Problem statement
Lines from the one containing "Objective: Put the" through the last line of the data below are to be returned exactly; leave out the rest.

═════ Material to process

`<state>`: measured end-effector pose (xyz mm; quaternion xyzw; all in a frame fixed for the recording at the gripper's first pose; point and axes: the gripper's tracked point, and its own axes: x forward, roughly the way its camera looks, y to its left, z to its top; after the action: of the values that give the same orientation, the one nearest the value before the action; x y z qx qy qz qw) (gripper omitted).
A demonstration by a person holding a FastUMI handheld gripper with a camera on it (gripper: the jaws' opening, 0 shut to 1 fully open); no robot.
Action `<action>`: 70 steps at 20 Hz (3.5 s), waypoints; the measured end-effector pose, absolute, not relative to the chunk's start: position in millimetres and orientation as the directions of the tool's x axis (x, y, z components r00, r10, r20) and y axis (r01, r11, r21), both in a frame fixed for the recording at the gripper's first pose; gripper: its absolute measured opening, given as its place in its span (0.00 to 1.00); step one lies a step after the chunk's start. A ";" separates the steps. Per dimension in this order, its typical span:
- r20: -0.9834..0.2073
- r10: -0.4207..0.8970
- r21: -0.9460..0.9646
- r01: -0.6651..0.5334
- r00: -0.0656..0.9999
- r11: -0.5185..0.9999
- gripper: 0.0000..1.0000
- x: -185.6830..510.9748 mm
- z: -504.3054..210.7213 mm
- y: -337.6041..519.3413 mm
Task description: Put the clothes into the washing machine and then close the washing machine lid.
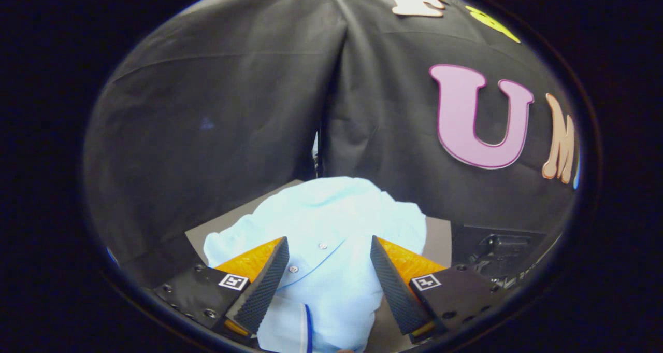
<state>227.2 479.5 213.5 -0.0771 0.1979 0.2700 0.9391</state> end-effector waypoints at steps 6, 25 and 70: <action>-0.522 0.462 -0.032 -0.557 0.717 0.830 0.98 223.7 179.3 488.1; -0.500 0.457 -0.053 -0.553 0.735 0.832 0.33 223.8 170.0 501.1; -0.457 -0.232 -0.197 0.156 0.859 0.968 0.26 278.9 130.7 71.5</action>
<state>278.9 71.5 130.7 -0.0765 0.2457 -0.1009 0.9610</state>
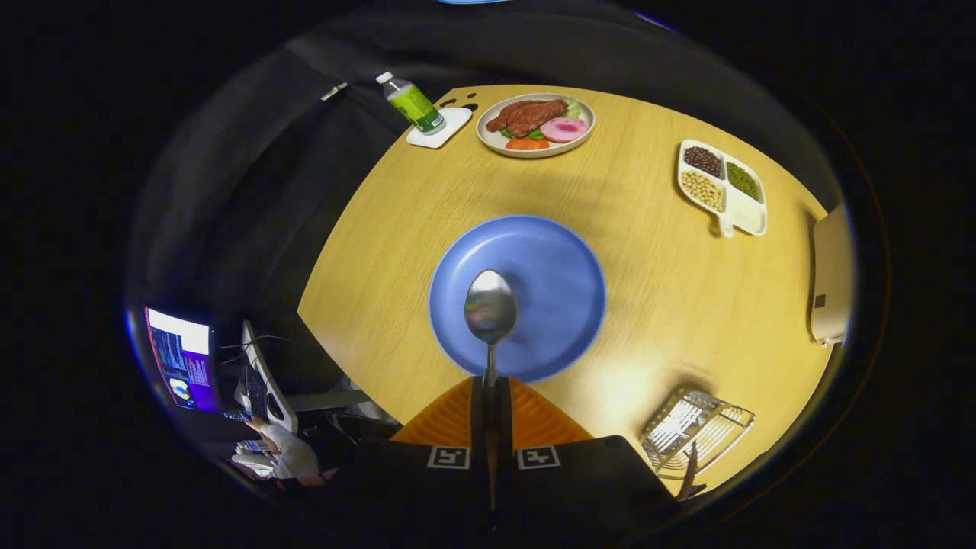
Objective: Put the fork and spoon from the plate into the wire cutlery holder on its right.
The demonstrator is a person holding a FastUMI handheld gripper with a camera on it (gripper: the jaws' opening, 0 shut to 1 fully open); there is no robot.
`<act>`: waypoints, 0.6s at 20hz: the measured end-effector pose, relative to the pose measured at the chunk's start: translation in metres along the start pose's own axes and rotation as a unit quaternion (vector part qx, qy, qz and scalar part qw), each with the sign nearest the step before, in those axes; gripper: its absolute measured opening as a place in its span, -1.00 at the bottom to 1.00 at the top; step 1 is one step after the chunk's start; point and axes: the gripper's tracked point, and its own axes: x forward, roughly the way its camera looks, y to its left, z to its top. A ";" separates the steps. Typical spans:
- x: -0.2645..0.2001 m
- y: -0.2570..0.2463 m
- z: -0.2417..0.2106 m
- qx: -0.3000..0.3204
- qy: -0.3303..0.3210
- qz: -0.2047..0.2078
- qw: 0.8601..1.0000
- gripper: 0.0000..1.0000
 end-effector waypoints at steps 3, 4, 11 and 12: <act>-0.047 -0.026 -0.015 0.002 -0.010 -0.010 1.000 -0.85; -0.060 -0.036 -0.020 0.007 -0.014 -0.016 1.000 -0.85; -0.123 -0.101 -0.075 0.054 0.009 -0.055 0.997 -0.85; -0.127 -0.106 -0.086 0.059 0.022 -0.058 0.996 -0.84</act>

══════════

Task result
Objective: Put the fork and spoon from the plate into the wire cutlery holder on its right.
The demonstrator is a person holding a FastUMI handheld gripper with a camera on it (gripper: the jaws' opening, 0 shut to 1 fully open); there is no robot.
`<act>`: waypoints, 0.6s at 20hz: the measured end-effector pose, relative to the pose measured at the chunk's start: translation in metres along the start pose's own axes and rotation as a unit quaternion (vector part qx, qy, qz and scalar part qw), each with the sign nearest the step before, in those axes; gripper: its absolute measured opening as a place in its span, -1.00 at the bottom to 1.00 at the top; step 1 is one step after the chunk's start; point and axes: the gripper's tracked point, and its own axes: x forward, roughly the way its camera looks, y to its left, z to its top. A ";" separates the steps. Typical spans:
- x: -0.2645..0.2001 m
- y: -0.2570..0.2463 m
- z: -0.2417..0.2106 m
- qx: -0.3000..0.3204
- qy: -0.3303..0.3210
- qz: -0.2047..0.2078
- qw: 0.8601..1.0000
- gripper: 0.0000..1.0000
 end-effector waypoints at steps 3, 4, 11 and 12: <act>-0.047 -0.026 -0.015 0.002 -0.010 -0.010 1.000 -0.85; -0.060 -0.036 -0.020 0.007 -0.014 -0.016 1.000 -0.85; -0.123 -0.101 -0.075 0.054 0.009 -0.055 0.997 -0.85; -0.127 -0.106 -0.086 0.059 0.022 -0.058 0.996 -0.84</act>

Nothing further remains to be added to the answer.